Adult male Sprague Dawley rats (350–450 grams, Charles River Laboratories) were used for all peripheral nerve implants discussed. Prior to surgery, all surgical instruments and implant assemblies were autoclave sterilized at 250 °C for 1 hour. During surgery, the animals were gas anesthetized under 2% isoflurane in 1 L/min oxygen. For each of the nerves, a section approximately 3–4 mm was completely separated from and devoid of all connective tissue. A custom made hook (Fig. 1c, Supplementary Fig. 3a) was attached to a three-axis micromanipulator and positioned to provide a small amount of tension and suspend the nerve in the air. The slip knot was then removed, thereby releasing the silicone tube junction from the microneedle. The CNT yarn electrode assembly was then advanced into the nerve until all of the uninsulated CNT yarn segment was within the perineurium. Micro tweezers were then used to apply a small amount of pressure at the implant site while the Tungsten mirconeedle was carefully removed leaving the CNT yarn inside the nerve (Supplementary Fig. 3b). The hook was then advanced along the nerve to the next implant site, approximately 2 mm away, and the implant process was repeated. The CNT yarns and the silicone tube junctions were then carefully positioned within the incision site and completely encapsulated with 1 mL of fibrin glue (Tisseel, Baxter International Inc.) (Supplementary Fig. 3c) to secure the implant in place while the normal physiological process of collagen encapsulation took place while the fibrin glue was absorbed by the body.

The free DFT® wire ends are then tunneled and externalized at a location on the back between the shoulder blades. The free DFT® wire ends and the ground wire are then passed through a custom made, percutaneous silicone plug and soldered to an electrical connector (MCP-05-SS, Omnetics Connector Corporation). The connector was then fitted inside the silicone tube of the percutaneous plug and the tube was filled with UV curable, medical grade epoxy (OG603, Epoxy Technology Inc.).

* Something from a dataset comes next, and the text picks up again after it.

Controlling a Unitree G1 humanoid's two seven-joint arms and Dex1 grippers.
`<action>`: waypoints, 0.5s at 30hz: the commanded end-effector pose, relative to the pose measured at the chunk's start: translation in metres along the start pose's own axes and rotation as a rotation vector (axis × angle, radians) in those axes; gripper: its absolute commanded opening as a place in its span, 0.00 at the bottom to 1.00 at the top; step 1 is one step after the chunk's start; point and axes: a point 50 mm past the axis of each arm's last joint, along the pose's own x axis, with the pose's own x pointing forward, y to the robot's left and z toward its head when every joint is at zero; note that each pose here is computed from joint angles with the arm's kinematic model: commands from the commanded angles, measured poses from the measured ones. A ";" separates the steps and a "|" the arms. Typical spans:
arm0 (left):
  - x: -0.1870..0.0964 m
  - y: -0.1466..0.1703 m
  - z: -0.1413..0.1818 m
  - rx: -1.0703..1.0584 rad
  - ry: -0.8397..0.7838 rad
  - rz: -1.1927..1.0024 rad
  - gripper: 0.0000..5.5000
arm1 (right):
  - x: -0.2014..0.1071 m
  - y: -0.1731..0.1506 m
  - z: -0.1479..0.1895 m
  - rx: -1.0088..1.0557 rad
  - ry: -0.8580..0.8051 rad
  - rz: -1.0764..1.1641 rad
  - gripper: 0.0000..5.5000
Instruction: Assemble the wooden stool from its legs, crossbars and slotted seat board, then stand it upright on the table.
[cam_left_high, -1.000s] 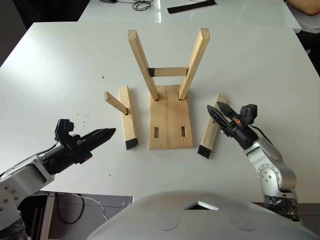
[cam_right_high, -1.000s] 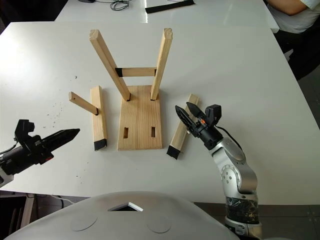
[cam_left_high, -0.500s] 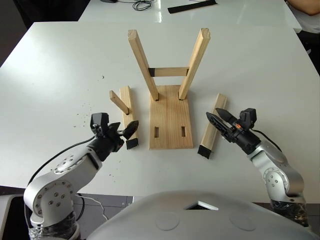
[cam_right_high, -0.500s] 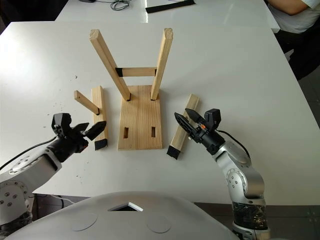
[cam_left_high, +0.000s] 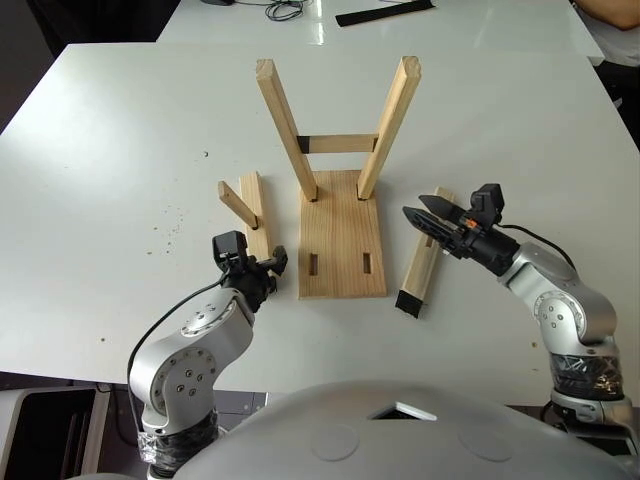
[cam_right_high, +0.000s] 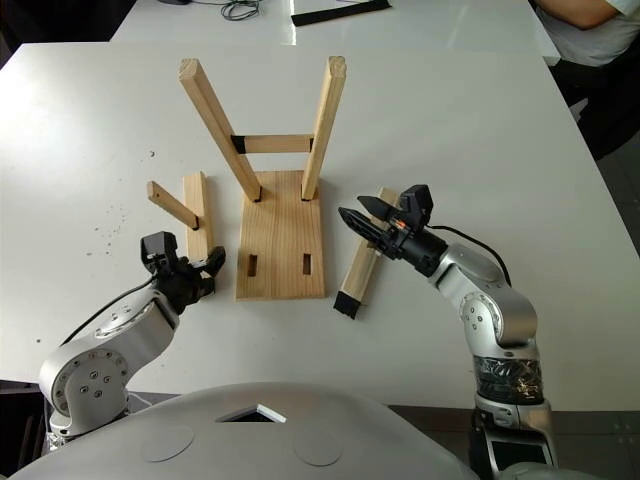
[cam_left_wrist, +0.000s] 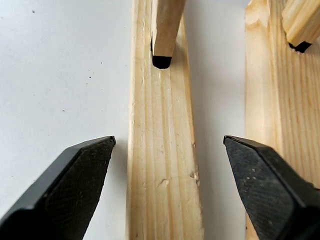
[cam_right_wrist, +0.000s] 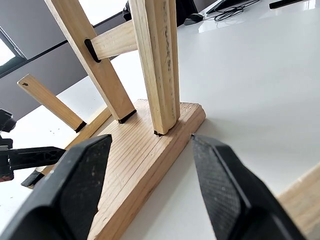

Blunt dissection is then performed to create a pocket in the back between the skin and muscle. The implanted wires and ground wire are placed within this pocket. The percutaneous plug’s mesh base was then sutured to the underlying muscle fascia using biodegradable 3-0 sutures (Vicryl Plus, Ethicon). Finally, all skin incision sites were closed using 4-0 sutures (Webpro™, Patterson Veterinary).

Chronic autonomic nerve recordings

The recording system was designed to accommodate two, differential recording channels. Each recording channel has eight amplifier hardware averaging for increased signal-to-noise recording results53. This was achieved by creating, two custom, printed circuit boards (PCB) (Supplementary Fig. 4a and b). The first PCB contains the mating connector (MCS-05-DD, Omnetics Connector Corporation) to the connector which resides in the implanted percutaneous plug. DFT® wires are soldered to make electrical connections between the two PCB boards for all the CNT yarn electrode implants (up to four total) and the implanted ground wire.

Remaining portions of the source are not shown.